I used to think that copyright is always assigned to the creator, like in Germany, and it appears that I was wrong: according to Wikipedia, at least English law actually defaults (no contract clause needed!) to assigning your copyright to your employer if the contribution was done as part of work for hire. This was a surprise to me but it explained why some OSS projects, like ones by Adobe, require a CLA: many people use their libraries at work, and if someone like that contributes a fix Adobe’s lawyers justifiedly would not want part of their code to be owned by another company.
It is a sad side-effect that assigning away your rights with a CLA to some company also enables some shady behavior[0], but it seems that the possible intent to “to place a rug under the project, so that they can pull at the first sign of a bad quarter” co-exists with a more reasonable desire not to have parts of the codebase that you started and mostly maintain at your own cost owned by a potentially hostile entity.
That said, it’s sad that DCOs are not used instead[1]. IIUC, DCO basically makes it clear that the contributor is the one owning the copyright, eliminating the above issue without enabling the rug-pulling.
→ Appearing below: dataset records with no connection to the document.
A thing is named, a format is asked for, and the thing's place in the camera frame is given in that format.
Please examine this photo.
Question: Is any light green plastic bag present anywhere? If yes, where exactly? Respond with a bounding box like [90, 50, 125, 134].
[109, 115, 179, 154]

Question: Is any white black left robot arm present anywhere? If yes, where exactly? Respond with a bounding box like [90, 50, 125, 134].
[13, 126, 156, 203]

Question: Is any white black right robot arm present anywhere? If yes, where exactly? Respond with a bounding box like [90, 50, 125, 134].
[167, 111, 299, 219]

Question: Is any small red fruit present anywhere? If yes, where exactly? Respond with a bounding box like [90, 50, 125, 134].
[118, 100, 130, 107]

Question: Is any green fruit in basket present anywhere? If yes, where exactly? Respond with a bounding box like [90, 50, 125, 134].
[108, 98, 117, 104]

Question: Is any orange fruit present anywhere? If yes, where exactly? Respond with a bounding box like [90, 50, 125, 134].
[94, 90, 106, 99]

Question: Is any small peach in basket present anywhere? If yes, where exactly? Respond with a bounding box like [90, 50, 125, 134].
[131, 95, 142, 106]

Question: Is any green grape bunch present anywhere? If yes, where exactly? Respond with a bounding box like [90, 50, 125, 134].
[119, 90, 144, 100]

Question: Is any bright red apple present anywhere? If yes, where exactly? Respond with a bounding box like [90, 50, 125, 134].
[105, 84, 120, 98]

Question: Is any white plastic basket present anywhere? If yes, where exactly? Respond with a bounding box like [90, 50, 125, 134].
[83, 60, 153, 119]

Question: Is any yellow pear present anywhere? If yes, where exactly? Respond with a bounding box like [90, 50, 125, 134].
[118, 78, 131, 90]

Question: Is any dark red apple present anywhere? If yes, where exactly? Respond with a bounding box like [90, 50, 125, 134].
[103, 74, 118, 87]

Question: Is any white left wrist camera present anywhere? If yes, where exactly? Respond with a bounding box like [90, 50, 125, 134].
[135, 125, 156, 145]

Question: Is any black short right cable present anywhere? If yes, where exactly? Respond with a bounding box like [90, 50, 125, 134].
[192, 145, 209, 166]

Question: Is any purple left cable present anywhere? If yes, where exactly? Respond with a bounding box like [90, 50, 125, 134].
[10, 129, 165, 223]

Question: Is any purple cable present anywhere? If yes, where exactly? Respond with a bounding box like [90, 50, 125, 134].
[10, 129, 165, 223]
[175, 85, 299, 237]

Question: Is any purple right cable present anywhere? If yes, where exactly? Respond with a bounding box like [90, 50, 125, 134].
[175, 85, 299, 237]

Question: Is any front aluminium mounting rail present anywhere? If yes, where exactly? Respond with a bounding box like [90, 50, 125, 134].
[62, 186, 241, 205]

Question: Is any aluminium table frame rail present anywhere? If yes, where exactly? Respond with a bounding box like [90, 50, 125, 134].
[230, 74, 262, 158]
> I used to think that copyright is always assigned to the creator, like in Germany, and it appears that I was wrong: according to Wikipedia, at least English law actually defaults (no contract clause needed!) to assigning your copyright to your employer if the contribution was done as part of work for hire
It‘s basically the same in Germany. Urheberrecht is not the same as copyright, but comprises personal rights and exploitation rights. 99% of questions about Urheberrecht in commercial settings are about exploitation rights, so ~ about copyright in an American sense.
Personal rights (mostly the right to be named) stay with the author and can never be transferred, exploitation rights default to the employer in employment situations (and are usually explicitly transferred in work contracts, to be safe).
Copyright is not the same as licensing. There is a big difference between granting your employer a license to your work (or OSS contribution), vs. making them the copyright holder (meaning they actually created the work, and you are entirely out of the picture for all intents and purposes). I’d like a lawyer to chime in regarding this English law.
> This was a surprise to me but it explained why some OSS projects, like ones by Adobe, require a CLA: many people use their libraries at work, and if someone like that contributes a fix Adobe’s lawyers justifiedly would not want part of their code to be owned by another company.
A CLA does not affect who owns the code. It only grants the OSS project the right to use the code.
Generally speaking, a CLA will be a non-exclusive license, meaning you can give the OSS project the right to use your code while you also retain the ability to license that code to others as well (as well as continue to use it in your own projects)
The DCO does let someone who doesn't own a piece of code to contribute it to a project, they just have to be certain that it is licensed under the license it says it is licensed under.
In other jurisdictions, and depending on employee contract it may default to your employer. Hence the posted article.